We can calculate the Poisson brackets:

\begin{aligned}
\{S_x, S_y\} &= \frac{\partial S_x}{\partial \theta^{xy}}\frac{\partial S_y}{\partial S_z} – \frac{\partial S_y}{\partial \theta^{xy}}\frac{\partial S_x}{\partial S_z} \\
&= -\sin \theta^{xy} \sqrt{1-S_z^2} \sin \theta^{xy} (- \frac{S_z}{\sqrt{1-S_z^2}}) \\
&\; – \cos \theta^{xy} \sqrt{1-S_z^2} \cos \theta^{xy} (- \frac{S_z}{\sqrt{1-S_z^2}}) \\
&= \sin^2 \theta^{xy} S_z +\cos^2 \theta^{xy} S_z \\
&= S_z \\
\{S_y, S_z\} &= \frac{\partial S_y}{\partial \theta^{xy}}\frac{\partial S_z}{\partial S_z} – \frac{\partial S_z}{\partial \theta^{xy}}\frac{\partial S_y}{\partial S_z} \\
&= \cos \theta^{xy} \sqrt{1-S_z^2} \cdot 1 – 0 \\
&= S_x \\
\{S_z, S_x\} &= \frac{\partial S_z}{\partial \theta^{xy}}\frac{\partial S_x}{\partial S_z} – \frac{\partial S_x}{\partial \theta^{xy}}\frac{\partial S_z}{\partial S_z} \\
&= 0 – (-\sin \theta^{xy} \sqrt{1-S_z^2}) \cdot 1 \\
&= S_y \\
\end{aligned}
\label{SpinBrackets}

Note that these are analogous to the same relationships one has with spin components and commutators in quantum mechanics.

2. Relation to spin and magnetic field

Suppose we have the following Hamiltonian $H=\mu\vec{B}\cdot\vec{S}=\mu B^i S_i$, which is formally identical to the Hamiltonian for a spin 1/2 system in a uniform magnetic field.
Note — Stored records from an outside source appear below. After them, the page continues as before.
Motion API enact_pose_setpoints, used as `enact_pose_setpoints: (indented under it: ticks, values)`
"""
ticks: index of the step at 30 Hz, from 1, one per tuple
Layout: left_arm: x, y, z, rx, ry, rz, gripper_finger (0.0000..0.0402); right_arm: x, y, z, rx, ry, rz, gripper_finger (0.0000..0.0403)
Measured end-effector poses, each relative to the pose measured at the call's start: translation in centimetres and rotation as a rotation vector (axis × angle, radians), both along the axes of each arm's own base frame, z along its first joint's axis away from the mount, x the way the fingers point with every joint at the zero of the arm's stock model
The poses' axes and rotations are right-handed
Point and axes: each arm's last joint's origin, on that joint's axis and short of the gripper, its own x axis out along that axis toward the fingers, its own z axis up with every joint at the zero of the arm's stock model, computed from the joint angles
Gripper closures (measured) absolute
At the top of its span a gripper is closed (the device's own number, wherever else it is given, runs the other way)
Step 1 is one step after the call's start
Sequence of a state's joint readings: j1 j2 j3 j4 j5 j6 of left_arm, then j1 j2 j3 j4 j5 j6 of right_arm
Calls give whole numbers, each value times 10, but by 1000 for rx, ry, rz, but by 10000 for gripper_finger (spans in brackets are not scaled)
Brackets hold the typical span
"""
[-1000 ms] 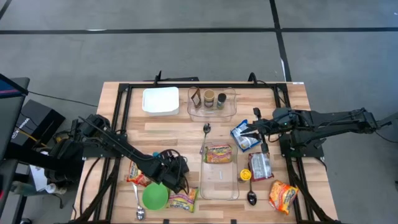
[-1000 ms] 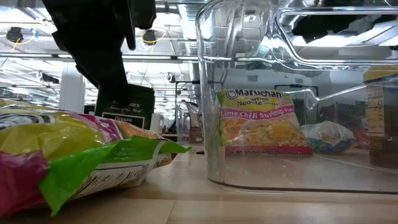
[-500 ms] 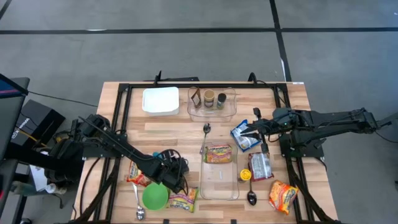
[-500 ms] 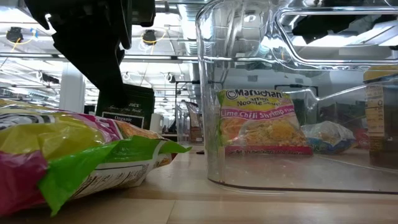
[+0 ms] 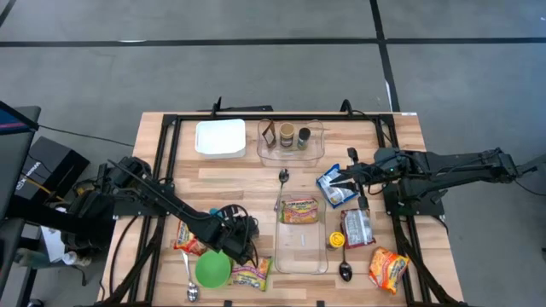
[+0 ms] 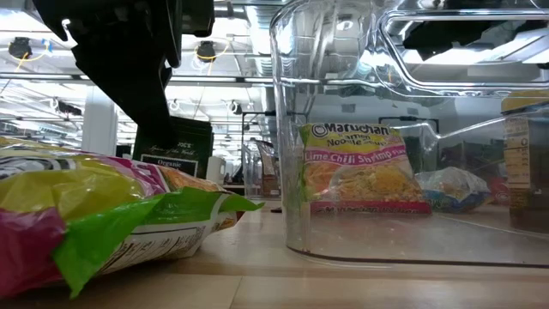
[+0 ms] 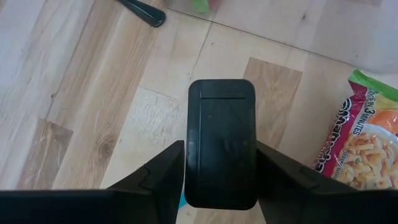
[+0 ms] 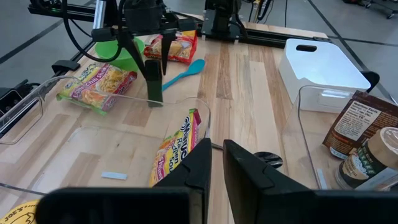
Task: Pick & Place Food Item
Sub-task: Put the black seasoning can into the top transparent bin
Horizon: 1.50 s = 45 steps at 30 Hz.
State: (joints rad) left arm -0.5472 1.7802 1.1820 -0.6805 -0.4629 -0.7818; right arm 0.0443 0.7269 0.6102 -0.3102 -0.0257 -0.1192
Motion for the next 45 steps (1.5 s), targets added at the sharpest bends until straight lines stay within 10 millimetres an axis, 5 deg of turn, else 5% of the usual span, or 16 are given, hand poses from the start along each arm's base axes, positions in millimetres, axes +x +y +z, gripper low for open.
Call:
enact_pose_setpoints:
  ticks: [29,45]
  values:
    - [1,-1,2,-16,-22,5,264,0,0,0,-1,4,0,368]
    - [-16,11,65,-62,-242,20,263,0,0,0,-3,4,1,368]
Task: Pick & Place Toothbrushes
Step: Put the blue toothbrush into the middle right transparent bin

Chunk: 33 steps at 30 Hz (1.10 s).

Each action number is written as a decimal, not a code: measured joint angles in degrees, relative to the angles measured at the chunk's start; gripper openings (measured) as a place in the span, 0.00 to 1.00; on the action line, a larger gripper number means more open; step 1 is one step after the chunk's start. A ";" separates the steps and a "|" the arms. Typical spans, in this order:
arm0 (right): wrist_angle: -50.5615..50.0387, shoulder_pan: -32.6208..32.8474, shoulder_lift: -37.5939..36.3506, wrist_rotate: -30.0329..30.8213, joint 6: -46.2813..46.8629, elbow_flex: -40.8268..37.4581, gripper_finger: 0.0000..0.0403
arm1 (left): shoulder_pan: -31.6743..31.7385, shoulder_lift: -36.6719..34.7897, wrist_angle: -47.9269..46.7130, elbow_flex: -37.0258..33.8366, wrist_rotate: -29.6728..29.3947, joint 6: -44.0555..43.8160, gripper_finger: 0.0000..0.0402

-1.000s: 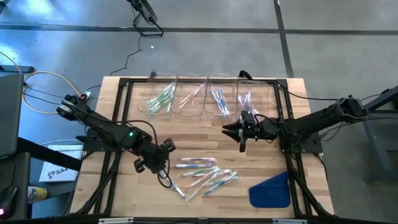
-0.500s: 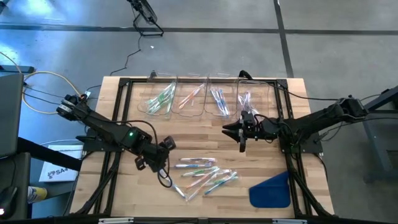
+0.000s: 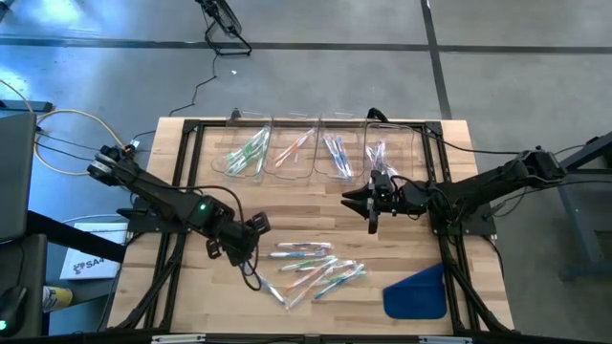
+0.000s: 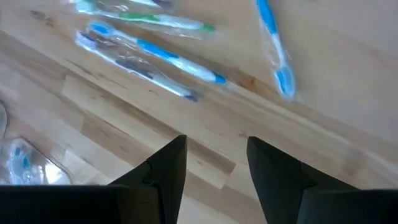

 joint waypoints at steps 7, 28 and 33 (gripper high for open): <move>-1.09 0.00 -0.02 -0.02 -0.03 0.00 0.26 | 0.02 0.88 -1.15 0.00 0.59 1.39 0.41; -1.43 -0.16 -0.02 0.20 -1.01 0.00 0.26 | -0.39 8.88 1.13 -0.02 3.50 -8.03 0.41; -1.57 -0.15 -0.02 0.20 -1.03 0.00 0.26 | -0.37 9.27 1.53 -0.02 3.59 -8.03 0.41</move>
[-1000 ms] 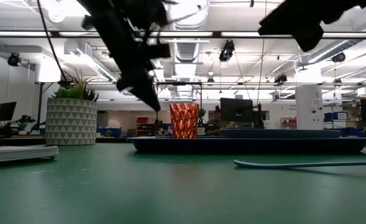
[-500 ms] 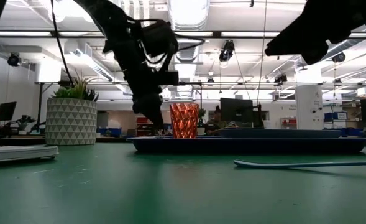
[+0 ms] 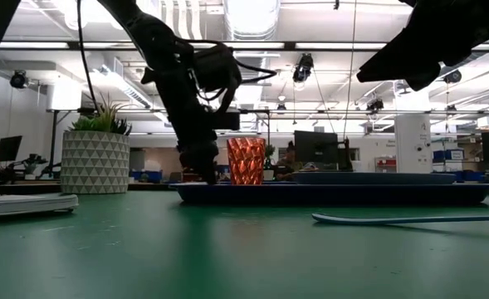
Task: Pick and place plate/cup/fork/spoon on tray
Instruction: Put the orange fork on the blue tray to the left of the blue plate
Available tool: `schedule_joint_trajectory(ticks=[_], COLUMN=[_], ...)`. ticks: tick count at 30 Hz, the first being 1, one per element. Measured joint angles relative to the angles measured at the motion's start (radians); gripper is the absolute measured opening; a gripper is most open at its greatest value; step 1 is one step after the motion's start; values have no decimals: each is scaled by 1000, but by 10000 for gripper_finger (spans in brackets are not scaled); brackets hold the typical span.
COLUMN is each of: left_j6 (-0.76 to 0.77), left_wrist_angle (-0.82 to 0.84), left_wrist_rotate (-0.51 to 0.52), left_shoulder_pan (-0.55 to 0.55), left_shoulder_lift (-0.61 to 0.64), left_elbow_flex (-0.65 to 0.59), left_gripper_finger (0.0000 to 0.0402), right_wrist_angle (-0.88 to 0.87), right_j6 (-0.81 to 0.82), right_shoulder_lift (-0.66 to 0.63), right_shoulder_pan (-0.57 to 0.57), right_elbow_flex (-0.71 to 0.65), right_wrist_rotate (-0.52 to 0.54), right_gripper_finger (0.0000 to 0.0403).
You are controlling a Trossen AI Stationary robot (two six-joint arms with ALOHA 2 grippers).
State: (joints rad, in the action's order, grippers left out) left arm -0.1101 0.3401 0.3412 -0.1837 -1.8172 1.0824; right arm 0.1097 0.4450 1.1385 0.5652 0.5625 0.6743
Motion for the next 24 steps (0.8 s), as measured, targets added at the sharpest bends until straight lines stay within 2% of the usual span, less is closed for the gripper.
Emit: schedule_joint_trajectory(ticks=[17, 24], left_j6=[3, 0], left_wrist_angle=[21, -23], left_wrist_rotate=[-19, -20], left_shoulder_pan=[0, 0], left_shoulder_lift=[0, 0], left_elbow_flex=[-11, -11], left_gripper_finger=[0, 0], right_wrist_angle=[0, 0], right_j6=[15, 18], right_shoulder_lift=[0, 0], right_shoulder_pan=[0, 0], right_elbow_flex=[0, 0], right_wrist_rotate=[-21, -23], right_gripper_finger=[48, 48])
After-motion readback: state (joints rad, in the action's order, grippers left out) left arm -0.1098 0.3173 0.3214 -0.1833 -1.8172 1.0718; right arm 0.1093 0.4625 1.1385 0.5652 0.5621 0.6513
We can calculate the evolution of the vector components using the standard Hamiltonian techniques. For simplicity, let’s assume our “field” $\vec{B}$ is oriented along the $z$ axis, that is $H= \mu B^z S_z$. We have:

\begin{aligned}
\frac{dS_x}{dt} &= \{S_x, H\} = \mu B^z \{S_x, S_z\} = – \mu B^z S_y \\
\frac{dS_y}{dt} &= \{S_y, H\} = \mu B^z \{S_y, S_z\} = \mu B^z S_x \\
\frac{dS_z}{dt} &= \{S_z, H\} = \mu B^z \{S_z, S_z\} = 0 \\
\end{aligned}
\label{SpinEquations}

Integrating, we have:

\begin{aligned}
S_x &= S^0_x \cos \omega t – S^0_y \sin \omega t \\
S_y &= S^0_x \sin \omega t + S^0_y \cos \omega t \\
S_z &= S^0_z \\
\omega &= \mu B^z
\end{aligned}
\label{SpinPrecession}

The vector $\vec{S}$ precesses about the axis determined by $\vec{B}$, and in the plane orthogonal to it, with angular velocity $\mu B^z$. This is exactly what spin does in a magnetic field.

3. Conclusion

As we have seen, we can construct a classical analogue of spin just by looking at the Hamiltonian evolution of spatial directions. Like in the case of position and momentum, we have two conjugate variables and we have the same set of relationships and equations between them.

Another thing to note. In Hamiltonian mechanics the conjugate variables are a pair. If the spatial direction is an independent degree of freedom then it must be described by a pair of variables. Note that a direction in an $n$ dimensional space is always described by a set of $n-1$ variables. Therefore the only direction we can describe in Hamiltonian mechanics as an independent degree of freedom is a direction in a three dimensional space since we must have $n-1 = 2$.